LucieLeBriquer / webserv

42's project - webserv

Geek Repo:Geek Repo

Github PK Tool:Github PK Tool

Webserv

HTTP server

At the most basic level, whenever a browser needs a file that is hosted on a web server, the browser requests the file via HTTP. When the request reaches the correct (hardware) web server, the (software) HTTP server accepts the request, finds the requested document, and sends it back to the browser, also through HTTP.

HTTP server usually use TCP for communications.

TCP socket programming

Socket : mechanism to give programs access to the network

  • create a socket with socket()
  • identify the socket with bind()
  • wait for a connection with listen() and accept()
  • send and receive messages with read() and write() (or send() and recv())
  • close the socket with close()

There are some explanations about those functions in the following section.

Authorized functions

htons, htonl, ntohs, ntohl -- convert values between host and network byte order

#include <arpa/inet.h>

uint32_t htonl(uint32_t hostlong);
uint16_t htons(uint16_t hostshort);
uint32_t ntohl(uint32_t netlong);
uint16_t ntohs(uint16_t netshort);
  • htons() : converts a short integer (e.g. address) to a network representation
  • etc.

epoll -- synchronous I/O multiplexing

epoll() is a method used to monitor several sockets. It waits for changing state or changing level for each socket monitored. epoll() can handle a lot of sockets descriptors. It contains a internal structure containing two lists :

  • an interest list : which corresponds to all the file descriptors monitored
  • a ready list which corresponds to the file descriptors ready for I/O

By default, epoll() is looking only at level changes.

epoll_create

int epoll_create(int nb);

creates a new epoll instance and returns a descriptor.

epoll_ctl

int epoll_ctl(int epfd, int op, int fd, struct epoll_event *event);

changes the behavior of our epoll instance.
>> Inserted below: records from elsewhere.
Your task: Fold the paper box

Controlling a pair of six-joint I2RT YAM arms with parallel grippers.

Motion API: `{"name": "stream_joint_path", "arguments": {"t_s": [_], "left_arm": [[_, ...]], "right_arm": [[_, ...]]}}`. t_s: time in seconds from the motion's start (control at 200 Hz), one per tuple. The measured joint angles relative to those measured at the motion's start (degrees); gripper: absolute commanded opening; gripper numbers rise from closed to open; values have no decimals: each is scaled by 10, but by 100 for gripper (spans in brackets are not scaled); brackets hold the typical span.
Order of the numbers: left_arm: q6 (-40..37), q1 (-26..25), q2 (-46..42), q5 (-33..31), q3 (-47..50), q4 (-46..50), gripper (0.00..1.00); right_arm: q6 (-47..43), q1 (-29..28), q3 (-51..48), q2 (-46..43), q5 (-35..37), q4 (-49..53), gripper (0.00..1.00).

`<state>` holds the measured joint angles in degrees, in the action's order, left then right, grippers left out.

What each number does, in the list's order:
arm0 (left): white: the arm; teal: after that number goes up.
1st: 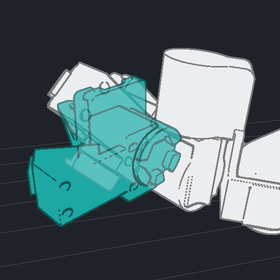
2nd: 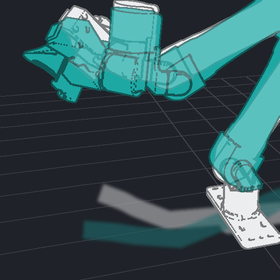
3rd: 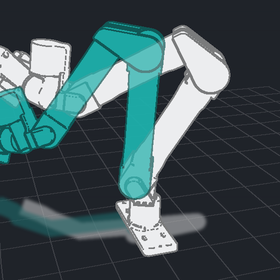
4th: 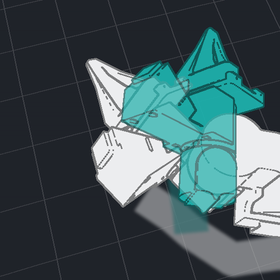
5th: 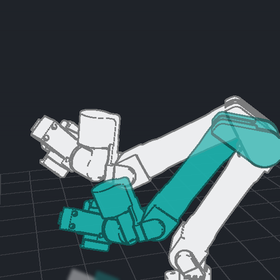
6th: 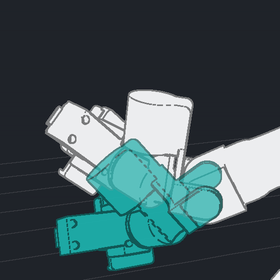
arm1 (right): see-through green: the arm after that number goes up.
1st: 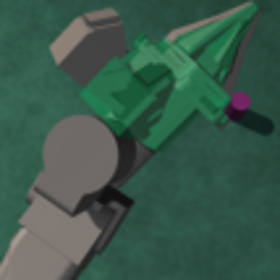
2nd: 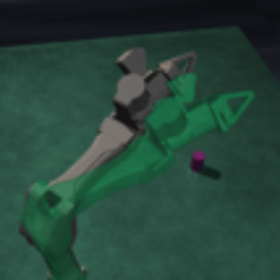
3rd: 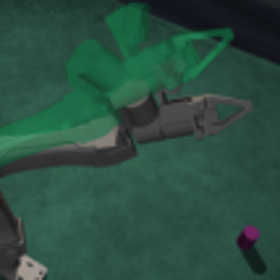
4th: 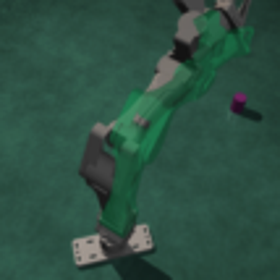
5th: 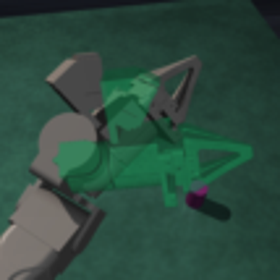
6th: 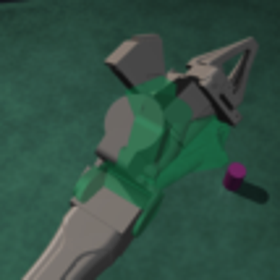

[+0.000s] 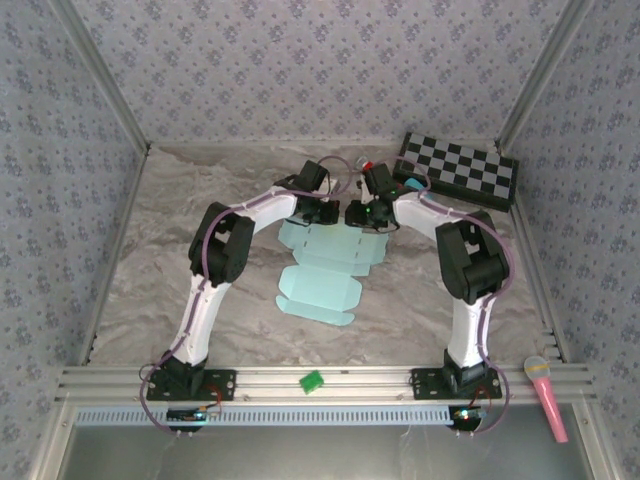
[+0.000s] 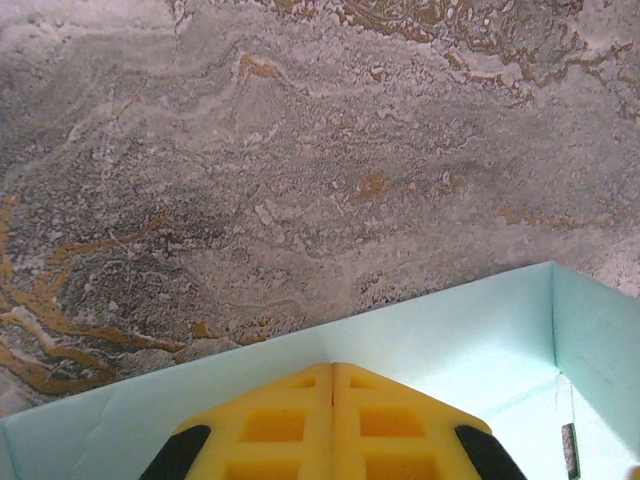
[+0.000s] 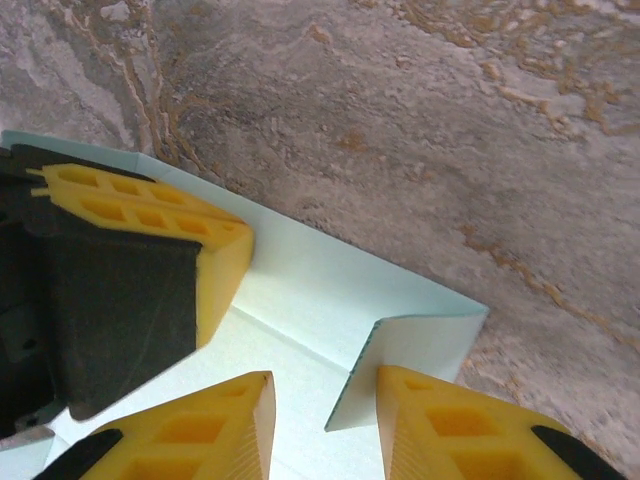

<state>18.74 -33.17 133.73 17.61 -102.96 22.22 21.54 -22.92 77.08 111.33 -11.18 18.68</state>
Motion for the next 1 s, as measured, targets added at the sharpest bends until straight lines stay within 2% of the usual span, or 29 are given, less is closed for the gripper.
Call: {"name": "stream_joint_path", "arguments": {"t_s": [0.23,0.52,0.685,0.999], "left_arm": [[2,0,-1,0,6,-10,0],[4,0,-9,-1,23,-30,0],[4,0,-12,-2,32,-40,0],[4,0,-14,-2,38,-48,0]], "right_arm": [[-2,-16,-55,-114,45,34,38],[27,-57,-222,-237,66,68,38],[63,-89,-278,-266,74,64,38],[112,-91,-304,-246,78,-7,37]]}}
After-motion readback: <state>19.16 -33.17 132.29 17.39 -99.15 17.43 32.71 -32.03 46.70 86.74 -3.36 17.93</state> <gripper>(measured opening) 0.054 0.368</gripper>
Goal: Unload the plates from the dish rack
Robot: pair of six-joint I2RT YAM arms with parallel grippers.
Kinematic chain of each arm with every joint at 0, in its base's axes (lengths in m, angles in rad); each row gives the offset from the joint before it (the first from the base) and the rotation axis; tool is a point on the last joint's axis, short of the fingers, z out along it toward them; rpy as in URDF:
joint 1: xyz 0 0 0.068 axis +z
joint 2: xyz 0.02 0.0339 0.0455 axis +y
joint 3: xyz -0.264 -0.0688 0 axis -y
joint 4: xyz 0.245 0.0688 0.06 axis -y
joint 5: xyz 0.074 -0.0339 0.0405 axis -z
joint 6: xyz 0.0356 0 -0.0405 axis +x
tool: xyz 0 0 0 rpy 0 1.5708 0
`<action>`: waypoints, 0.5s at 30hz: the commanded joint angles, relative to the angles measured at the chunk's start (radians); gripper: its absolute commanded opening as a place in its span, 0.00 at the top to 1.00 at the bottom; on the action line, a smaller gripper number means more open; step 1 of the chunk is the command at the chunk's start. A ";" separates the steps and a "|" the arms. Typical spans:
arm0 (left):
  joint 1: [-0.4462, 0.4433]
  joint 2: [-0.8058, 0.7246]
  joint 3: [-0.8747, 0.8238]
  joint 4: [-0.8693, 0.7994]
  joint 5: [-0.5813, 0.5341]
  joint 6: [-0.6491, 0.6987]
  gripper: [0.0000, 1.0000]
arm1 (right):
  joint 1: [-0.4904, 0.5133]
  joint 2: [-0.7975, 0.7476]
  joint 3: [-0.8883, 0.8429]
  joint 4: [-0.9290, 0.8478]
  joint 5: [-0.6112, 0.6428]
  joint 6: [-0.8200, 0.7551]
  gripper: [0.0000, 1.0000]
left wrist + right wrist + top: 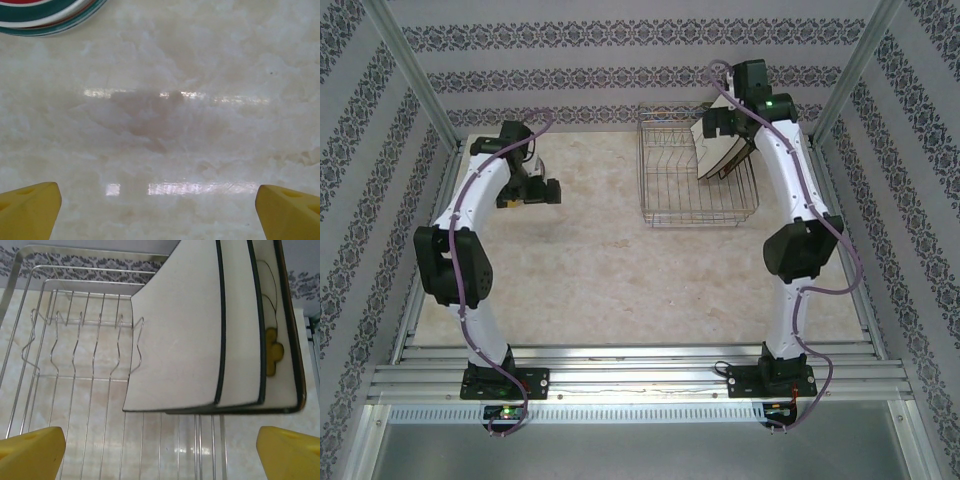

  • epfd is the descriptor of the epoll instance created
  • op is the operation wanted on the epoll structure (for example add an new fd in the interest list, modify it or delete it)
  • fd is the concerned descriptor
  • event should be filled with the concerned fd and flags we want to apply on this fd

epoll_wait

int epoll_wait(int epfd, struct epoll_event *events, int maxevents, int timeout);

waits for an event on any descriptor in the interest list.

  • epfd is the descriptor of the epoll instance created
  • maxevents is the maximum of events returned
  • events is used to return information from the ready list

This function will block until :

  • a file descriptor delivers an event
  • the call is interrupted by a signal handler
  • the timeout expires

socket -- create a socket

#include <sys/socket.h>

int socket(int domain, int type, int protocol);
  • return value : socket descriptor (like file descriptor)
  • domain : specifies communication domain (local AF_LOCAL, through an internet protocol AF_INET, etc.)
  • type : specifies the semantics of communication over the socket (SOCK_STREAM, SOCK_DGRAM, ...)
  • protocol : specifies a protocol to use, it should be consistant with the domain, you can see protocol's values in /etc/protocols

accept -- accept a connection on a socket

int accept(int sockfd, struct sockaddr *restrict addr, socklen_t *restrict addrlen);

accept grabs the first connection request and create a new socket for communication (the listening socket should be used only for listening purpose). addr and addrlen are filled by the function.

listen -- listen for connections on a socket

int listen(int sockfd, int backlog);

marks the socket sockfd as a listening socket. The backlog argument defines the maximum lenght of the queue of pending connection requests.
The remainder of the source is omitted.